[Excerpts from a dataset]
------------------------------

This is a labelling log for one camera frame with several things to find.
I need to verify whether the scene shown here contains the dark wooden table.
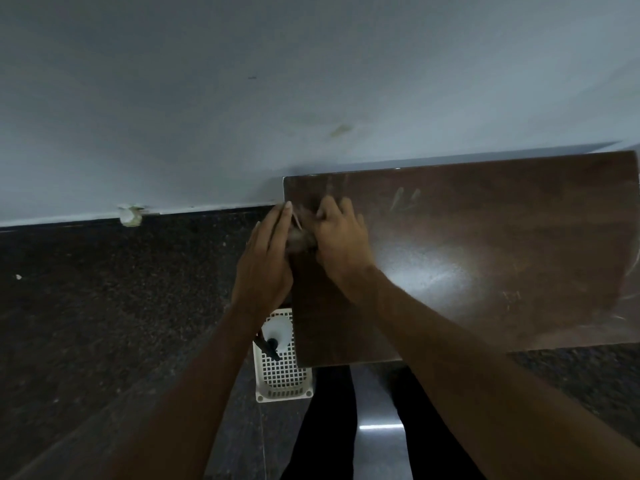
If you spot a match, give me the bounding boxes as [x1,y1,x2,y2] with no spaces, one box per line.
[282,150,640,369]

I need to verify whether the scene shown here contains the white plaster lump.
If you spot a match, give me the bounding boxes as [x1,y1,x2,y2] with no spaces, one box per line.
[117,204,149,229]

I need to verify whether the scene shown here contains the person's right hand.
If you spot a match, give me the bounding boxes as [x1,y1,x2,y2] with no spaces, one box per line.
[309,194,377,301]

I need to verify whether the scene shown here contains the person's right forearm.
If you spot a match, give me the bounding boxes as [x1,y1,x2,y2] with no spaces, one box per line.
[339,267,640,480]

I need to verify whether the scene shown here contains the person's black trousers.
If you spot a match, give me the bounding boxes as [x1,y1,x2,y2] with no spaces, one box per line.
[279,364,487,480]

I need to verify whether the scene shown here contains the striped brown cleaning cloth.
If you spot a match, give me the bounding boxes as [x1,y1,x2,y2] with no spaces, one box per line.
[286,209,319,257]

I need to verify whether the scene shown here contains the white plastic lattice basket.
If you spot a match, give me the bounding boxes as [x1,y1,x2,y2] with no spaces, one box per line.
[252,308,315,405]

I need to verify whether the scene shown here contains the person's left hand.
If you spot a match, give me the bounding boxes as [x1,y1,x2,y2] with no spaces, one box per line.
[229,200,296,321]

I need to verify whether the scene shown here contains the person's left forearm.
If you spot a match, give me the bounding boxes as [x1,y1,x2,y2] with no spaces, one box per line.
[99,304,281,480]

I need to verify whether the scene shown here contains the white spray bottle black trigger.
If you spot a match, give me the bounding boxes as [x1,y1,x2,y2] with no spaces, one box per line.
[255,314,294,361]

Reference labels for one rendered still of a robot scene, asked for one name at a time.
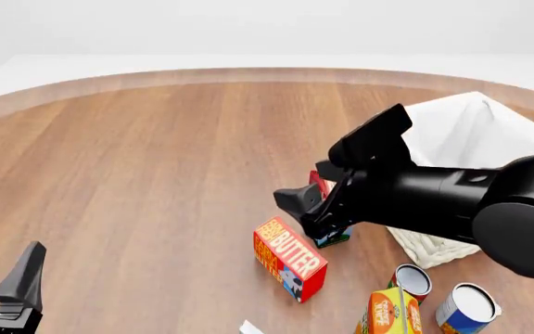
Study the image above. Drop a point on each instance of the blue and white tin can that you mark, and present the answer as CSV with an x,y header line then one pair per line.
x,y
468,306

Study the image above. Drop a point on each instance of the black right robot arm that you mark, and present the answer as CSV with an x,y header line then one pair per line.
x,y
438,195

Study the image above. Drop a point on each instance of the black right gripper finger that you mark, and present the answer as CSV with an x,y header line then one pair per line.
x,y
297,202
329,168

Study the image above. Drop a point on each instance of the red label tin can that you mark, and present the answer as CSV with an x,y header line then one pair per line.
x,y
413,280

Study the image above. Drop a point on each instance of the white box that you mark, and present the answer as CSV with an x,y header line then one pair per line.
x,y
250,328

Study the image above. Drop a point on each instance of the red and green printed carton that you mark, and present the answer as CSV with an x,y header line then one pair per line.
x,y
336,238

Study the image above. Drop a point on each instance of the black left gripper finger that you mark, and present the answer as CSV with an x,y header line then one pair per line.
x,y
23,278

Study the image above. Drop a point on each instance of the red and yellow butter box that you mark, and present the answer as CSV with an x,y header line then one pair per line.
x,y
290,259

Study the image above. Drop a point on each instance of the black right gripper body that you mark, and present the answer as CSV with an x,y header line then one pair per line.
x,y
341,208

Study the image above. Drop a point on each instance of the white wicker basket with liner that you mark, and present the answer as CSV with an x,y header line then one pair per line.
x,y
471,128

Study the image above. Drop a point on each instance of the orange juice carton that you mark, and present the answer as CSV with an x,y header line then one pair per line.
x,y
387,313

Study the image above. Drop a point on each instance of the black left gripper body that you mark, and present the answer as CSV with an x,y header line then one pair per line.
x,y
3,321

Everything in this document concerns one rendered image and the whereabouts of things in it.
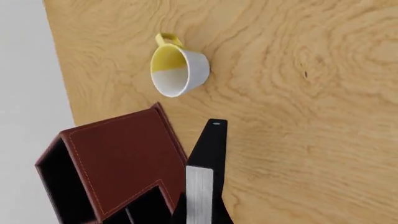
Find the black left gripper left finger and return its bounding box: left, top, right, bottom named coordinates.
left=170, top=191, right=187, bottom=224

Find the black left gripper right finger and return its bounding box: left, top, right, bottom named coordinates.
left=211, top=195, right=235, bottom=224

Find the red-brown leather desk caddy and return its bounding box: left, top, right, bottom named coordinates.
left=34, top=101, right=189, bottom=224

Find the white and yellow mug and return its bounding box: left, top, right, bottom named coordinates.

------------------------------

[What is needed] What is needed is a verbatim copy of every line in the records above from the one containing "white plaster lump." down to the one containing "person's black trousers.", both included, and nothing more.

[Output of the exercise]
I need to verify whether the scene shown here contains the white plaster lump.
If you spot a match, give me the bounding boxes as [x1,y1,x2,y2] with no spaces, one box per line.
[117,204,149,229]

I need to verify whether the scene shown here contains the person's right hand.
If you spot a match, give me the bounding boxes as [x1,y1,x2,y2] with no spaces, one box per line.
[309,194,377,301]

I need to verify whether the scene shown here contains the person's right forearm.
If you spot a match, give me the bounding boxes as [x1,y1,x2,y2] with no spaces, one box per line.
[339,267,640,480]

I need to verify whether the scene shown here contains the person's black trousers.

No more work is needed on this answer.